Saved entries:
---+---
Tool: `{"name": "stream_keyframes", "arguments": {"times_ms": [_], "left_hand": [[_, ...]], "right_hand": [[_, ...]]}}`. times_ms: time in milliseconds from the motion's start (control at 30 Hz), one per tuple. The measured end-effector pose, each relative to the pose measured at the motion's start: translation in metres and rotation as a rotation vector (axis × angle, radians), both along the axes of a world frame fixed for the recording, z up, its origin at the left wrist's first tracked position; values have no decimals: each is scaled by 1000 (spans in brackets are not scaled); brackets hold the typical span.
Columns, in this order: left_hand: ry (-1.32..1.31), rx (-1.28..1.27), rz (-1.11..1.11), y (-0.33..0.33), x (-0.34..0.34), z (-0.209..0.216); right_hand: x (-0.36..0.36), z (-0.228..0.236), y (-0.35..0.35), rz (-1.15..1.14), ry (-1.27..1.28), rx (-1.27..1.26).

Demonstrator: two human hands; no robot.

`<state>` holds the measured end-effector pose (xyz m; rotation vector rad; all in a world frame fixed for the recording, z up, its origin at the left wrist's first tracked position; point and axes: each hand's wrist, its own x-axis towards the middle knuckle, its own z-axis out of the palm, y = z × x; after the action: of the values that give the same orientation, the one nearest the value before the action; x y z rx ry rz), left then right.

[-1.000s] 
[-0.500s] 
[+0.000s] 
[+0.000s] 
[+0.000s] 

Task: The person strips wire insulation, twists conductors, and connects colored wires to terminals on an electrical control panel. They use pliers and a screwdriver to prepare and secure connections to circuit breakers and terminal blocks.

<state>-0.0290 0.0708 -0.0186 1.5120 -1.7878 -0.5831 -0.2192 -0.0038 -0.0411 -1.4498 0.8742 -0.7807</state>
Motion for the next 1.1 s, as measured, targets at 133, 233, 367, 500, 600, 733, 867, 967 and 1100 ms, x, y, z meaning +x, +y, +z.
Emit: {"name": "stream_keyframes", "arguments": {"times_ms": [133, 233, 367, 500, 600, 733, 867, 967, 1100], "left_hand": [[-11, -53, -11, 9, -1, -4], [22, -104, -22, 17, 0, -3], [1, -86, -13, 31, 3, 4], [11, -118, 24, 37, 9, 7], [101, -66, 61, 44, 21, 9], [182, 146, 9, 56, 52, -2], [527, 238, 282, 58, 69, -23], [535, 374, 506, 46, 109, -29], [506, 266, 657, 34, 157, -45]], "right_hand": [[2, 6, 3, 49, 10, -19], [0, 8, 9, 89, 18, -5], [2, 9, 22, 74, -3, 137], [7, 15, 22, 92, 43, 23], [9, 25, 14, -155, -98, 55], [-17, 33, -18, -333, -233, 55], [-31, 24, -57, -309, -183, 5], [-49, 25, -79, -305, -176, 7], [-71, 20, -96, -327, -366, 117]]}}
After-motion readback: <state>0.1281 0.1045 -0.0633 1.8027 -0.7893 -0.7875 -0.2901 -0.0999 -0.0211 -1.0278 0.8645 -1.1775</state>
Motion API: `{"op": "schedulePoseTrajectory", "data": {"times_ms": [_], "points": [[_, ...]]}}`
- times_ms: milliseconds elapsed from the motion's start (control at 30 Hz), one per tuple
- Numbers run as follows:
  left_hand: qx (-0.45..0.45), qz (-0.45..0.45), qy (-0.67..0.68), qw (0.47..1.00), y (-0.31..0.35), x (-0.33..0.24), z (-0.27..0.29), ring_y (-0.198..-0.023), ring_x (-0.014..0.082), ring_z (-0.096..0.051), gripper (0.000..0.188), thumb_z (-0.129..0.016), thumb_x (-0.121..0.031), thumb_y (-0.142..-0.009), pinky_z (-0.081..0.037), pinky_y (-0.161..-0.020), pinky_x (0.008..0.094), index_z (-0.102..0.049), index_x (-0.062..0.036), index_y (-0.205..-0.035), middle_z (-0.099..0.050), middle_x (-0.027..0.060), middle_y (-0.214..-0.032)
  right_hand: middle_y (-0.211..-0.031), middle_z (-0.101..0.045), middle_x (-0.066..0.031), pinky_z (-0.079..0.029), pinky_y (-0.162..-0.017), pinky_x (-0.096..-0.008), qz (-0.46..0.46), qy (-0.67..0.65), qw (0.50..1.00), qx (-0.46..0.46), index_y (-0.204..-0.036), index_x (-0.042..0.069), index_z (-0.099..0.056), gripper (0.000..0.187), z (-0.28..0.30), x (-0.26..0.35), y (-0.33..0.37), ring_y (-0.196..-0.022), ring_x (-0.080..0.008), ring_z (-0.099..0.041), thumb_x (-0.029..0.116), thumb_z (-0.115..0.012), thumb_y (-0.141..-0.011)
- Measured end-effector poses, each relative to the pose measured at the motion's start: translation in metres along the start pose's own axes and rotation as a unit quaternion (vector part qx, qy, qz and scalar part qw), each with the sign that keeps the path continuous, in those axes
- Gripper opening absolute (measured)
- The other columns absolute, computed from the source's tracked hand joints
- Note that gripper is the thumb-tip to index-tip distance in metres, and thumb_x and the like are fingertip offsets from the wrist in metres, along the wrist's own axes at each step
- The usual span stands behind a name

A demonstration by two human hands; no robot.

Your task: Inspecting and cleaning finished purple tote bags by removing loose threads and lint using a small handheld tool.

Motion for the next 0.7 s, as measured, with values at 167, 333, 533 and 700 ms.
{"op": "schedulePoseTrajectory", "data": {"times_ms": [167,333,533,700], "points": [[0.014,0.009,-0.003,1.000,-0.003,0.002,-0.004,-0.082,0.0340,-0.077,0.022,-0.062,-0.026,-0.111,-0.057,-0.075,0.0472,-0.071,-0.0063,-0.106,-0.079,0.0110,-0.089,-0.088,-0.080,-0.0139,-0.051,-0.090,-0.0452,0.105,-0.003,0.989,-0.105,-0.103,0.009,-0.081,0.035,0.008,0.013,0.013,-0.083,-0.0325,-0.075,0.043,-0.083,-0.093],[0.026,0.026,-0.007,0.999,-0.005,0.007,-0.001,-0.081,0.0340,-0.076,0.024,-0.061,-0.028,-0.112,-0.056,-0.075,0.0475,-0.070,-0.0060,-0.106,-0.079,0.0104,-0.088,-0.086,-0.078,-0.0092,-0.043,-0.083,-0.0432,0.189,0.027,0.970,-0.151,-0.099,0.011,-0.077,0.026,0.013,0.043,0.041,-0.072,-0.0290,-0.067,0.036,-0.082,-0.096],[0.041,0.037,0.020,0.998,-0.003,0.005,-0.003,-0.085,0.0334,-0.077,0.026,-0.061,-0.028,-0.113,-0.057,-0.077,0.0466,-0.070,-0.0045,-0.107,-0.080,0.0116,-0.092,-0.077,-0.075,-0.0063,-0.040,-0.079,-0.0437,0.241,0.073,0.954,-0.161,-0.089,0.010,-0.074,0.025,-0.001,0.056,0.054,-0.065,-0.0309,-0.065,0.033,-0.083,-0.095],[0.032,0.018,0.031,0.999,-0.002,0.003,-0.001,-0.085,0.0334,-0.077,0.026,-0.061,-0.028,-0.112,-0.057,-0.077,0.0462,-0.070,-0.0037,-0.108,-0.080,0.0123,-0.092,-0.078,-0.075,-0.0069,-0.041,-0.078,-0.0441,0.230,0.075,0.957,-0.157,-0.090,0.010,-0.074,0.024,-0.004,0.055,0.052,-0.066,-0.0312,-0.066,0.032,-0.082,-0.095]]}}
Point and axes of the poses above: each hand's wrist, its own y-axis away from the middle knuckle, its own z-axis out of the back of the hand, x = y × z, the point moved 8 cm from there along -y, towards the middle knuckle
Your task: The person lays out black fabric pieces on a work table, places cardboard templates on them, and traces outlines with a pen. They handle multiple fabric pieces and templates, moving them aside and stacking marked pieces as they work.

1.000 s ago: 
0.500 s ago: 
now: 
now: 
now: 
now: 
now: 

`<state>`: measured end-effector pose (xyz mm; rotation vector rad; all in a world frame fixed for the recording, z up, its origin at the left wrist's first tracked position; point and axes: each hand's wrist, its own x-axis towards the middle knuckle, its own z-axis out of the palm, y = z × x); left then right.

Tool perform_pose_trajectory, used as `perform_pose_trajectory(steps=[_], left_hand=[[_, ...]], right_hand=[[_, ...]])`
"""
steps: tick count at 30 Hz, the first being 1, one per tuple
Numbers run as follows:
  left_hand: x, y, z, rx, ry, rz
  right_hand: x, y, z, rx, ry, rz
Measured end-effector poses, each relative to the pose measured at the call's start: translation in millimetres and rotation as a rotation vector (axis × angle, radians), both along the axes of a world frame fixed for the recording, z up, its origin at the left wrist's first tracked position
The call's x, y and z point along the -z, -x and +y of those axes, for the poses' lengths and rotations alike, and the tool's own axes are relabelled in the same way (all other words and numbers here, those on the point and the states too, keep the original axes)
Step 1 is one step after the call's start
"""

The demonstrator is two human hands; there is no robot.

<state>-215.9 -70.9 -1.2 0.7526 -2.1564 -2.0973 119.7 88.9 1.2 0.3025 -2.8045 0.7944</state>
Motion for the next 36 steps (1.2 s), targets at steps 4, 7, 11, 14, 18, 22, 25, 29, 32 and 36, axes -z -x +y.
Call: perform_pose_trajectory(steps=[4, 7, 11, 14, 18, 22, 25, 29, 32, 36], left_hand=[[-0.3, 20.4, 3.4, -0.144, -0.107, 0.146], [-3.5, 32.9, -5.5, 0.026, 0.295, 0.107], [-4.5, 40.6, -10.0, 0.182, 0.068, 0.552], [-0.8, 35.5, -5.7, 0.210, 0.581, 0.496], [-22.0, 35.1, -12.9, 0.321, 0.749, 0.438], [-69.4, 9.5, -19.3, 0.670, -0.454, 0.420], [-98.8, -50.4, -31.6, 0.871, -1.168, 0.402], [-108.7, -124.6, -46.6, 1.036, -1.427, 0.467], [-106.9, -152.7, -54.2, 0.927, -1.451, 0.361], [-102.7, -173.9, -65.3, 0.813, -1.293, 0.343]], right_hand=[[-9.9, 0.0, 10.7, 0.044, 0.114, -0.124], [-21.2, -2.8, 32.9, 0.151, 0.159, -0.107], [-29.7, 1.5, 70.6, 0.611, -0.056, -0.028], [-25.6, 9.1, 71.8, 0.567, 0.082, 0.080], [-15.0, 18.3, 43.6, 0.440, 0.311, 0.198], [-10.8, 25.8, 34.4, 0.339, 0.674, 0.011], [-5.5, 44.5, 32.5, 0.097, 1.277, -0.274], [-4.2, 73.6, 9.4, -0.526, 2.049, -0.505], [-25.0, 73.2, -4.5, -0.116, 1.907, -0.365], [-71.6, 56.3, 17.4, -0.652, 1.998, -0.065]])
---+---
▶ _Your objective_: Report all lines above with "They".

▶ _Reply_:
Task: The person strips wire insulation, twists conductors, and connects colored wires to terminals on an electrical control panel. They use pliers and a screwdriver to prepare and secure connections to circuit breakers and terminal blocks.
Your task: The person lays out black fabric pieces on a work table, places cardboard templates on them, and traces outlines with a pen. They handle multiple fabric pieces and templates, moving them aside and stacking marked pieces as they work.

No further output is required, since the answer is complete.